▶ **Instructions for the task**: Each line that contains the word "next" is to be copied from the records below.

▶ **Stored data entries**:
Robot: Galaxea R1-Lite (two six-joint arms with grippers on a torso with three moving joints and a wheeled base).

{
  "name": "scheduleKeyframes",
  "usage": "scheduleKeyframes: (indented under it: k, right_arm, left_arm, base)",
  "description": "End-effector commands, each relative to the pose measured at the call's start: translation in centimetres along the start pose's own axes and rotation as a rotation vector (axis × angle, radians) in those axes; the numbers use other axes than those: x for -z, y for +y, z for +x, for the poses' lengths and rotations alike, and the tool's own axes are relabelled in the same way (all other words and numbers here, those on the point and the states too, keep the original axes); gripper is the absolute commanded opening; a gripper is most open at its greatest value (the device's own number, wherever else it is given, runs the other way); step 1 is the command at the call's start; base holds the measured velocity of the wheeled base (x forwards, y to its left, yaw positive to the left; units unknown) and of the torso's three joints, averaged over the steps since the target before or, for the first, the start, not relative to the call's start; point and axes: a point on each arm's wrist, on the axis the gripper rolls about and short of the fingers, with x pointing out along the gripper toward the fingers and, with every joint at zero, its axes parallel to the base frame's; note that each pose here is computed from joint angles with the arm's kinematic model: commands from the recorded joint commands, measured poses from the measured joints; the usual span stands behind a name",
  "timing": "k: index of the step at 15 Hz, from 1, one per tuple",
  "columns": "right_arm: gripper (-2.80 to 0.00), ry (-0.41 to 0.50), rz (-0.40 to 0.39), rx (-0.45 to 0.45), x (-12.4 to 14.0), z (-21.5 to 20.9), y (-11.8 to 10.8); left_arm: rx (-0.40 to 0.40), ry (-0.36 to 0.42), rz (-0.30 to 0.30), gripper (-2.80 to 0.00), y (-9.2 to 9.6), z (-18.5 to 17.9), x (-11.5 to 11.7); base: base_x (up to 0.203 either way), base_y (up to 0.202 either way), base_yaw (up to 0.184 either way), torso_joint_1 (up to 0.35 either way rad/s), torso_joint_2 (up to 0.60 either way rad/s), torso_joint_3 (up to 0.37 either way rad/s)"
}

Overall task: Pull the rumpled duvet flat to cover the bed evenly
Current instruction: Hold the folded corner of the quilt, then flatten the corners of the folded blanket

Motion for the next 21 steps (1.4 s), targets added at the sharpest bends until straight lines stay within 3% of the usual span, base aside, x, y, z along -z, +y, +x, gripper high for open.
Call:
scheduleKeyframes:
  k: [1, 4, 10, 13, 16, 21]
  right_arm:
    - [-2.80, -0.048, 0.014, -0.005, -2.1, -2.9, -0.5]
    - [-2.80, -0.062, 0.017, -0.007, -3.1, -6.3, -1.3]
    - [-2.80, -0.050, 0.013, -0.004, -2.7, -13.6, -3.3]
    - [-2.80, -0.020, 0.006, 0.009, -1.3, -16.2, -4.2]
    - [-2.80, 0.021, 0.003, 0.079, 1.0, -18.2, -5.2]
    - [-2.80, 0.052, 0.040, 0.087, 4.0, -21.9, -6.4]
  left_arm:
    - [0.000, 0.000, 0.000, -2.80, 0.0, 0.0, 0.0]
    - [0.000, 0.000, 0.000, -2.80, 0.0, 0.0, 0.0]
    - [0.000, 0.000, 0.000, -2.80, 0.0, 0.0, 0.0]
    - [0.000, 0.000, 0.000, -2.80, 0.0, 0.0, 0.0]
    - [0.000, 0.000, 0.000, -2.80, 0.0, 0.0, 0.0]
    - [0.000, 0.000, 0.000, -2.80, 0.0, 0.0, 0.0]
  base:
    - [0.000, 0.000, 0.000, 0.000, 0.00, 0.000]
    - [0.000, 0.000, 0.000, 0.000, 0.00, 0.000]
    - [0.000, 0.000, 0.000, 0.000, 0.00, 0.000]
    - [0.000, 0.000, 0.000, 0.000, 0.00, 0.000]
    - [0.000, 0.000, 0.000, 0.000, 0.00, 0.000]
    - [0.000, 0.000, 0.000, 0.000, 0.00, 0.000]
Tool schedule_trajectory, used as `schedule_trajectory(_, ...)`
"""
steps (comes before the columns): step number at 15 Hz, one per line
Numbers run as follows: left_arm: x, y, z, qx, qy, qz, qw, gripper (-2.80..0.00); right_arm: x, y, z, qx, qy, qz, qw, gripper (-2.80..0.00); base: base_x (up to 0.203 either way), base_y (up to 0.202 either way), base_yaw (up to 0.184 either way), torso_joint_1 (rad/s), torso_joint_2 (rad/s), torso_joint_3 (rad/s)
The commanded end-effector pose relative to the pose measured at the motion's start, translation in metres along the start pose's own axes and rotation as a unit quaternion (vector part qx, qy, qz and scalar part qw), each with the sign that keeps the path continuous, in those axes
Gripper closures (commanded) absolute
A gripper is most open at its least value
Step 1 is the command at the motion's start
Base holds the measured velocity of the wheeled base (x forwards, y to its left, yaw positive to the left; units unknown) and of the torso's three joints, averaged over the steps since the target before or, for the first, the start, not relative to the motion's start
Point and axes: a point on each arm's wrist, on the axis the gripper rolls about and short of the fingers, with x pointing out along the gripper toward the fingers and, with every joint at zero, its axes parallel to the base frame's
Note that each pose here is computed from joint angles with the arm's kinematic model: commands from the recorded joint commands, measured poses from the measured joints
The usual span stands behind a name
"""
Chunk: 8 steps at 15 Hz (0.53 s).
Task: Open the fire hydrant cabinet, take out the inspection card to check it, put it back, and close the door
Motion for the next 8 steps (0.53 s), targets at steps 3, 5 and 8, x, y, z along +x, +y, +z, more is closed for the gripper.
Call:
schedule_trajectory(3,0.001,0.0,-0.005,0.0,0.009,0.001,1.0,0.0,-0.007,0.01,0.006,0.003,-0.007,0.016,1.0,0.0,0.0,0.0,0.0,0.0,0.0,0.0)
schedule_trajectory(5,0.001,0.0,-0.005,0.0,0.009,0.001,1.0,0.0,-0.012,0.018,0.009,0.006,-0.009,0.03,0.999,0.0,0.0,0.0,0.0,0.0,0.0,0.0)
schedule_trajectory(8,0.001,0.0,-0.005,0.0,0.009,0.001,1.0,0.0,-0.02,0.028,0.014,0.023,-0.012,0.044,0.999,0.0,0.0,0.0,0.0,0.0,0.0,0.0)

▶ **Task solution**:
Motion for the next 21 steps (1.4 s), targets added at the sharpest bends until straight lines stay within 3% of the usual span, base aside, x, y, z along -z, +y, +x, gripper high for open.
Motion for the next 8 steps (0.53 s), targets at steps 3, 5 and 8, x, y, z along +x, +y, +z, more is closed for the gripper.

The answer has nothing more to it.